What I like about Noel's site is the fact you can alter the Jokers up to the stage, so it maintains interest during the race. What I don't like is that the number of points allow you to pick nearly anyone but then again you have to know your riders as they are not categorised. I'd personally stick with Noel.


----------



## Noodley (5 May 2010)

Having tried to register on velogames, I am now reminded of how annoying it is! Slow updates....slow slow updates....days late updates....never updated on date specified...

But I have managed to get a team together that might do quite well


----------



## Dayvo (6 May 2010)

I've selected my team and made the necessary edits, but can't seem to sign up to the CC league.

How do you do that?


----------



## Speicher (6 May 2010)

Noodley said:


> Okay, just created my 'first attempt' team - quite happy with it as a first effort, and might just leave it as is...
> 
> ...I cannae remember how to join the cyclechat mini-league, or will I still be part of it from last year?





Crackle said:


> Look under account details.



Dayvo, I think that is what I did.


----------



## Noodley (6 May 2010)

I have submitted a team to velogames as well, and set up a Cycle Chat mini league - just as a add-on as Noel's site is the 'official' CC league...

Code for CC mini league on velogames is 06185202


----------



## rich p (6 May 2010)

There are 14 teams in the CC mini league so far.Who's missing?


Team name Points 
1 Sparkies 1 0 
2 Baroudeurs 2010 0 
3 SC's NUTS 0 
8 Hamster Damn 0 
28 Les Singes 0 
30 I LUV BI BOYS 0 
162 Team Hormone 0 
208 Real Madrich 0 
243 Flying Monkeys 0 
356 Arthur's Boys 0 
379 cattywat 0 
381 pedal dancers 0 
395 porridge noshers 0 
408 Sportlichkeit


----------



## Cathryn (6 May 2010)

Come on...who is 'I love bi boys'?????


----------



## Noodley (6 May 2010)

Cathryn said:


> Come on...who is 'I love bi boys'?????



Maybe Dayvo's Far East adventures have had a lasting impact


----------



## Cathryn (6 May 2010)

Why is my team in red and lots of teams in pink?? Do I need to do something?

(Oh now I get it. Sorry. Ignore)


----------



## Skip Madness (7 May 2010)

Cathryn said:


> Come on...who is 'I love bi boys'?????


I couldn't be bothered coming up with an Italian pun so I just shot straight from the hip (or rather the testicles).


----------



## biking_fox (7 May 2010)

I've joined the Velogames league.

I guess I'll have to look into this other site as well now..... Maybe I'll do better there!


----------



## John the Monkey (7 May 2010)

rich p said:


> There are 14 teams in the CC mini league so far.Who's missing?


Me - I'm in the La Gazzetta one currently, waiting for George to add the extra minileague slots to join the 'chat one.


----------



## biking_fox (7 May 2010)

manages to create a different team for nrtoone's site - the differences in scoring of riders is very significant when it coems to picking riders!.

I couldnt' find Karpets on Nrtoone, yet Velogames lists him as riding.

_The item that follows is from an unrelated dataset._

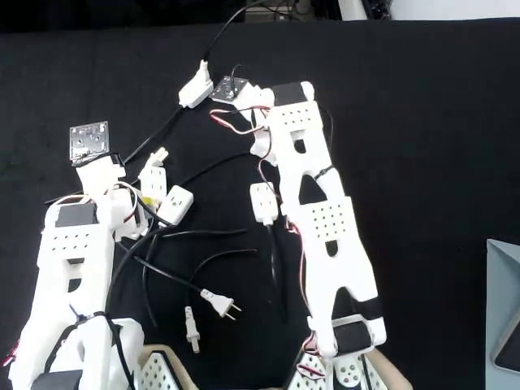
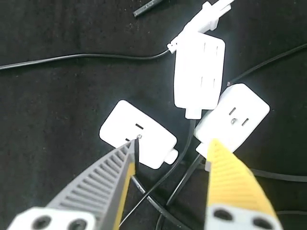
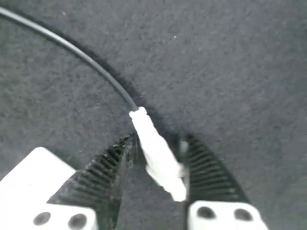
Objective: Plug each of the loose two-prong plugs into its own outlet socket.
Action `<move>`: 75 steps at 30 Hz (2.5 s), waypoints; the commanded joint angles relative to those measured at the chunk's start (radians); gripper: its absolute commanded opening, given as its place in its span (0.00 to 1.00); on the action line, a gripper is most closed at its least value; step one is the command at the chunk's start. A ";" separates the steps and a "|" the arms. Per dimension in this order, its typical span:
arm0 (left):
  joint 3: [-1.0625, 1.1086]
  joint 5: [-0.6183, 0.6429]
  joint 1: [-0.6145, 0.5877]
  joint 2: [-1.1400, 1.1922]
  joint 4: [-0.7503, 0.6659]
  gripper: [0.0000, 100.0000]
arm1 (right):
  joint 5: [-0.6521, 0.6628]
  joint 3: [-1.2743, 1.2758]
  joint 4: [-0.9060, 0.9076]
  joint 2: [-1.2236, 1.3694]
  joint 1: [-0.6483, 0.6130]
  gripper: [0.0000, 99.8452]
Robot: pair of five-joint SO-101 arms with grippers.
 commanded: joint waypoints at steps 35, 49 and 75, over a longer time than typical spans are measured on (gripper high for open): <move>0.022 0.003 -0.001 -0.015 -0.078 0.24 | -0.491 1.228 -0.031 -1.036 0.069 0.01; 0.024 0.003 -0.001 -0.015 -0.080 0.24 | -0.390 1.632 -0.224 -1.061 0.087 0.01; 0.025 0.003 -0.001 -0.015 -0.080 0.24 | -0.315 1.739 -0.213 -0.834 -0.075 0.01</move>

Anyone know the official position?


----------



## rich p (7 May 2010)

John the Monkey said:


> Me - I'm in the La Gazzetta one currently, waiting for George to add the extra minileague slots to join the 'chat one.



I assumed you were Les Singes, JtM


----------



## rich p (7 May 2010)

biking_fox said:


> manages to create a different team for nrtoone's site - the differences in scoring of riders is very significant when it coems to picking riders!.
> 
> I couldnt' find Karpets on Nrtoone, yet Velogames lists him as riding. Anyone know the official position?



He's in this list
http://www.cyclingnews.com/features/giro-ditalia-start-list

as David Duffield once said when he dropped out the back of the peloton - it's curtains for Karpets


----------



## John the Monkey (7 May 2010)

rich p said:


> I assumed you were Les Singes, JtM


Oh, on Nrtoone? Yep, I thought we were talking Velogames.


----------



## rich p (7 May 2010)

I've updated the OP to include the forum names that I know or can guess. Who are the rest?


----------



## montage (7 May 2010)

team "Poonage"...yer....real mature montage..

Anyway...I think I am in...


----------



## Dayvo (7 May 2010)

Speicher said:


> Dayvo, I think that is what I did.




I think I've sussed it! 

Giro All-Star Fraudsters is up and chomping at the bit! 

My team looks similar to most of the others in the CC league! 

Have you all entered a team in the Velogames league, as well?


----------



## rich p (7 May 2010)

montage said:


> team "Poonage"...yer....real mature montage..
> 
> Anyway...I think I am in...







Dayvo said:


> I think I've sussed it!
> 
> Giro All-Star Fraudsters is up and chomping at the bit!
> 
> ...




I can't see Poonage or the Fraudsters in the CC league. Is it me?


----------



## Dayvo (7 May 2010)

rich p said:


> I can't see Poonage or the Fraudsters in the CC league. Is it me?



The update will probably have been, erm, updated by tomorrow morning, I expect/hope! 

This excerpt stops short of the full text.